A recent tragedy in a Northern Ontario First Nations reserve has some questioning the reach of Ontario’s Fire Code.
In early May, five residents of the Kitchenuhmaykoosib Inninuwug (KI) First Nation died in an early morning fire at their home.
However, reports from The Globe and Mail found that the First Nations community was lacking a working fire truck, a completed fire hall, and fire hoses.
National Post columnist Christie Blatchford questioned in an opinion article after the fact whether First Nations reserves should be subject to the same Ontario Fire Code regulations as the rest of the province.
“The Ontario Fire Code and the Ontario Building Code don’t apply to First Nations. Fire protection isn’t even mandatory,” Blatchford wrote.
“So many of those who live on First Nations, not all of them remote either, live in overcrowded, substandard houses, without all the protections that urban Canadians take for granted — smoke alarms that are installed and checked yearly to make sure they’re working; fire departments to nag residents about making a fire plan; actual firefighters who will answer the call for help, arrive in a timely way and have the equipment to put out the fire and rescue those who may be inside.”
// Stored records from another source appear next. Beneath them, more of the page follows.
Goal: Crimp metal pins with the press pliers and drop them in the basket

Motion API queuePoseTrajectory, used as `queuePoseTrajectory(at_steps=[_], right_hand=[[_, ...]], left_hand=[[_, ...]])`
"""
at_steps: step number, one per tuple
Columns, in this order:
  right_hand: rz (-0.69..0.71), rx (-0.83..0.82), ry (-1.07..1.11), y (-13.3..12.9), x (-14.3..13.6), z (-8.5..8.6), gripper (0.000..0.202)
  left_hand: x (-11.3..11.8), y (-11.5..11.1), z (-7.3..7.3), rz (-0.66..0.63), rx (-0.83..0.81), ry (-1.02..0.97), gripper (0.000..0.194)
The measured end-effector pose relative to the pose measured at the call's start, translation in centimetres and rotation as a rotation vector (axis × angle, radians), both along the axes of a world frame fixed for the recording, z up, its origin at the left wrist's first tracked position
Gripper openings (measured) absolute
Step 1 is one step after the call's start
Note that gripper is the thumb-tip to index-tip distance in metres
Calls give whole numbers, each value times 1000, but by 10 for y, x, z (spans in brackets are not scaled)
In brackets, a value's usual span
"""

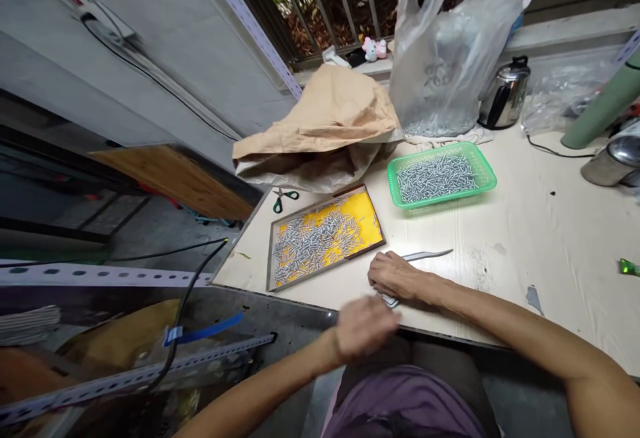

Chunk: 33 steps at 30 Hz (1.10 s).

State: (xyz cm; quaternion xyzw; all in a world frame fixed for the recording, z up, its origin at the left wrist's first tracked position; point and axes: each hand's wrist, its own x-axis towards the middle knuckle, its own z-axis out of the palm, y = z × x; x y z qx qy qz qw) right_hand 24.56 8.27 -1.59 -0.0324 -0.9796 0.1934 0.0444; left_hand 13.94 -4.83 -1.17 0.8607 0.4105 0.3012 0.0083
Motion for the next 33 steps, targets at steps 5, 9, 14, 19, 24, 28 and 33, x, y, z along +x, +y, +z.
queuePoseTrajectory(at_steps=[5,9,14,19,24,28,33], right_hand=[[-395,-106,385,34,12,29,20],[-737,204,442,72,25,68,23],[-741,295,395,56,42,76,27],[-554,28,128,-14,71,28,11],[-615,-11,-102,-60,98,0,9],[-604,-50,-225,-63,103,-3,15],[-599,-4,-231,-61,105,-5,20]], left_hand=[[-66,75,5,584,-170,134,22],[-81,120,-8,449,-352,294,18],[-83,136,-17,323,-410,362,16],[-81,125,-5,456,-512,121,20],[-51,83,7,553,-1003,-260,19],[-27,55,1,586,-1233,-299,25],[-17,45,0,644,-1285,-269,33]])
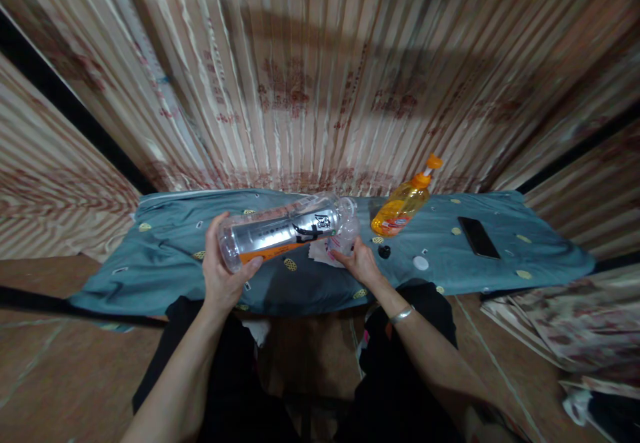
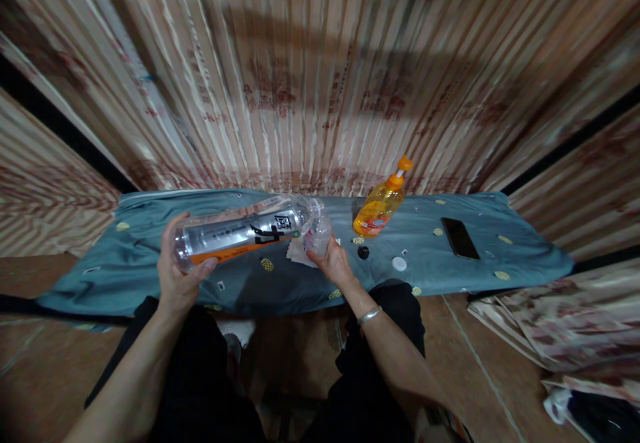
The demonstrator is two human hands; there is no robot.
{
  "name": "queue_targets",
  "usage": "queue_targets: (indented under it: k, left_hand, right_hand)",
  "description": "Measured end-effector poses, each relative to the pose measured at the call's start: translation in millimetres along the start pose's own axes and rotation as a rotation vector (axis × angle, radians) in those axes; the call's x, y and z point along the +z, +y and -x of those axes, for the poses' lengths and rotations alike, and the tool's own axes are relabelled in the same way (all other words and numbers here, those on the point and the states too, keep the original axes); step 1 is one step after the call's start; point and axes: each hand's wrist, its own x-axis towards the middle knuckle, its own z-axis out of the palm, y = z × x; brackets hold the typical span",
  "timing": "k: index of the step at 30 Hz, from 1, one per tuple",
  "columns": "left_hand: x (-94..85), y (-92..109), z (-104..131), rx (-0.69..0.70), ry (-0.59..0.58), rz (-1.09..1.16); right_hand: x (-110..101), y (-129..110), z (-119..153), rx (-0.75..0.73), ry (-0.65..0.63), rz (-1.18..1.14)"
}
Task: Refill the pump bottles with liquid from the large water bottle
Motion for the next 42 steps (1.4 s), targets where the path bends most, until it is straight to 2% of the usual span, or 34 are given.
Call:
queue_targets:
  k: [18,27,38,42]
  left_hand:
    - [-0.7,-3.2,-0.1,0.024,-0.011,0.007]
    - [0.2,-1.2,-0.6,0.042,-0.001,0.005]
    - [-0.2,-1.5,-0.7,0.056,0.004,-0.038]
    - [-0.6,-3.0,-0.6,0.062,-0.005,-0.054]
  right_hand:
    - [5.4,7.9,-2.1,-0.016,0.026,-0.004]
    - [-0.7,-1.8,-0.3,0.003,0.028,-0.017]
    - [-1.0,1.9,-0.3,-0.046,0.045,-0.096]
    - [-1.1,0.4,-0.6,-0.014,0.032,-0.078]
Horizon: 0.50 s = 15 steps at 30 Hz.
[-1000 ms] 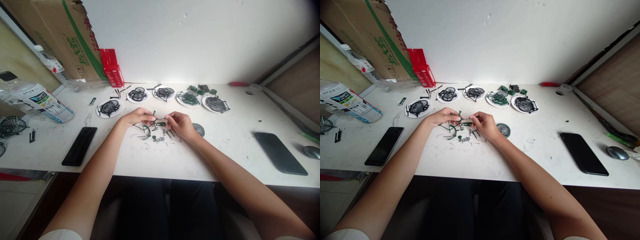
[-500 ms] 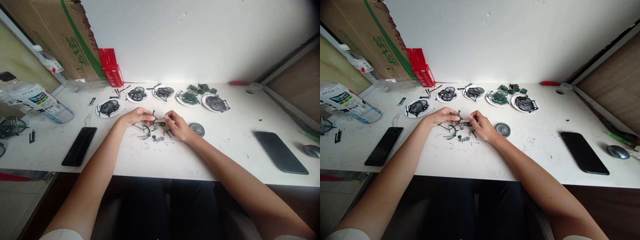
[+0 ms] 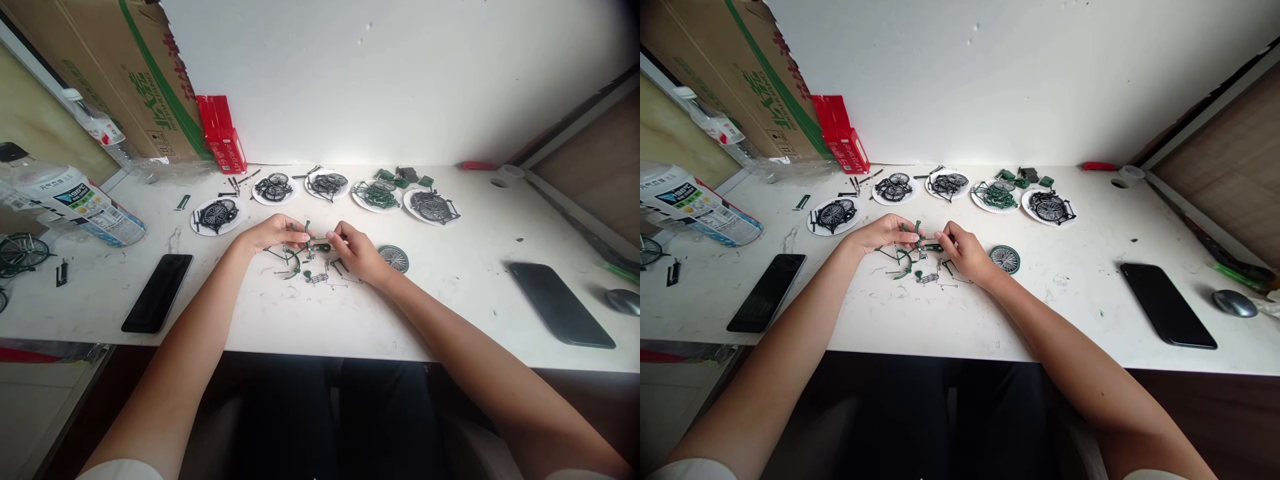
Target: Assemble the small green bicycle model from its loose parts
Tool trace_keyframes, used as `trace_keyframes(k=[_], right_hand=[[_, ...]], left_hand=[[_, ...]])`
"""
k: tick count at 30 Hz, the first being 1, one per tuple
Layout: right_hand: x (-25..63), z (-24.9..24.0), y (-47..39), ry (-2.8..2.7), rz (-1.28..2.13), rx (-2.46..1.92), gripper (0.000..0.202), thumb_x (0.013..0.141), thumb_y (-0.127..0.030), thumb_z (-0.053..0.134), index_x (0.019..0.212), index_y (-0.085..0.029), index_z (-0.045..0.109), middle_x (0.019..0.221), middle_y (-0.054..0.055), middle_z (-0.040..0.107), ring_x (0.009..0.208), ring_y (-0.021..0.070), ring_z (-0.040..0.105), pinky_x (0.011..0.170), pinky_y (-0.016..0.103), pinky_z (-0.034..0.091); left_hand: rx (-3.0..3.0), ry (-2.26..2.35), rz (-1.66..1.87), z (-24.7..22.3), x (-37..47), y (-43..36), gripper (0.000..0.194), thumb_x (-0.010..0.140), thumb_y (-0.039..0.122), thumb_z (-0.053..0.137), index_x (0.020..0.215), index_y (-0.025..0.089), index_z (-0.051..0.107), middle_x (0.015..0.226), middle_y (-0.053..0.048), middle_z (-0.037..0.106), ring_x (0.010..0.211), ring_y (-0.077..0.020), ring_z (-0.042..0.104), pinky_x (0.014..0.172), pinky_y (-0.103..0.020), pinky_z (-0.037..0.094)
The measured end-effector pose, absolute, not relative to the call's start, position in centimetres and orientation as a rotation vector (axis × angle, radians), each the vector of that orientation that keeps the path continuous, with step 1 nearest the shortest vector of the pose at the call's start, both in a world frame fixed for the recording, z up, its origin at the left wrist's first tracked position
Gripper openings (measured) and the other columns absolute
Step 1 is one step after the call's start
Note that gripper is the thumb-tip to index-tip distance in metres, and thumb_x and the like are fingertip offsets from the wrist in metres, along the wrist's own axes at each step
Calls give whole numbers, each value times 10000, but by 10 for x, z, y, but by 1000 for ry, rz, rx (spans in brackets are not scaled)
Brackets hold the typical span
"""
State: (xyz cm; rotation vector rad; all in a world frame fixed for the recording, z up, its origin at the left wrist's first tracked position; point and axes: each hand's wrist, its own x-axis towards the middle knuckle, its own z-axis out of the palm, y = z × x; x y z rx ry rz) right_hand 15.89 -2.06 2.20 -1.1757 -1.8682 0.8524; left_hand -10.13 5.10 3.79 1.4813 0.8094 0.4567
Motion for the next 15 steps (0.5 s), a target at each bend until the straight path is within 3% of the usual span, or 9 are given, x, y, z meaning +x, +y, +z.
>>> trace_keyframes(k=[7, 15], right_hand=[[158, 22, -24, -1847, 869, -1191, 350, 1096, -580, 494, 1015, -240, 484, 862, 7, 576, 744, 182, 497, 701, 341, 402], [160, 22, -20, -1873, 906, -1144, 332, 1086, -561, 526, 978, -252, 471, 770, -26, 508, 659, 162, 405, 643, 328, 349]], left_hand=[[1449, 804, 496, 39, -99, 50, 465, 739, 473, 964, 1052, 148, 852, 928, -123, 829, 869, -214, 783, 776, -286, 609], [1457, 812, 471, 38, -100, 51, 470, 755, 506, 952, 1048, 153, 850, 964, -138, 832, 892, -217, 785, 801, -299, 614]])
According to Blatchford, this isn’t the first fire tragedy on First Nations soil.
A 2007 Canada Mortgage and Housing Corp. report found that for Indigenous people who live on a reserve, the chances of dying in a house fire are 10.4 times higher than anywhere else in the country.
Where from 1996-2005, the average fire death rate per million people in Ontario was 8.6, on First Nations land for the same period, the fire death rate was 72.3 per million people, Blatchford wrote.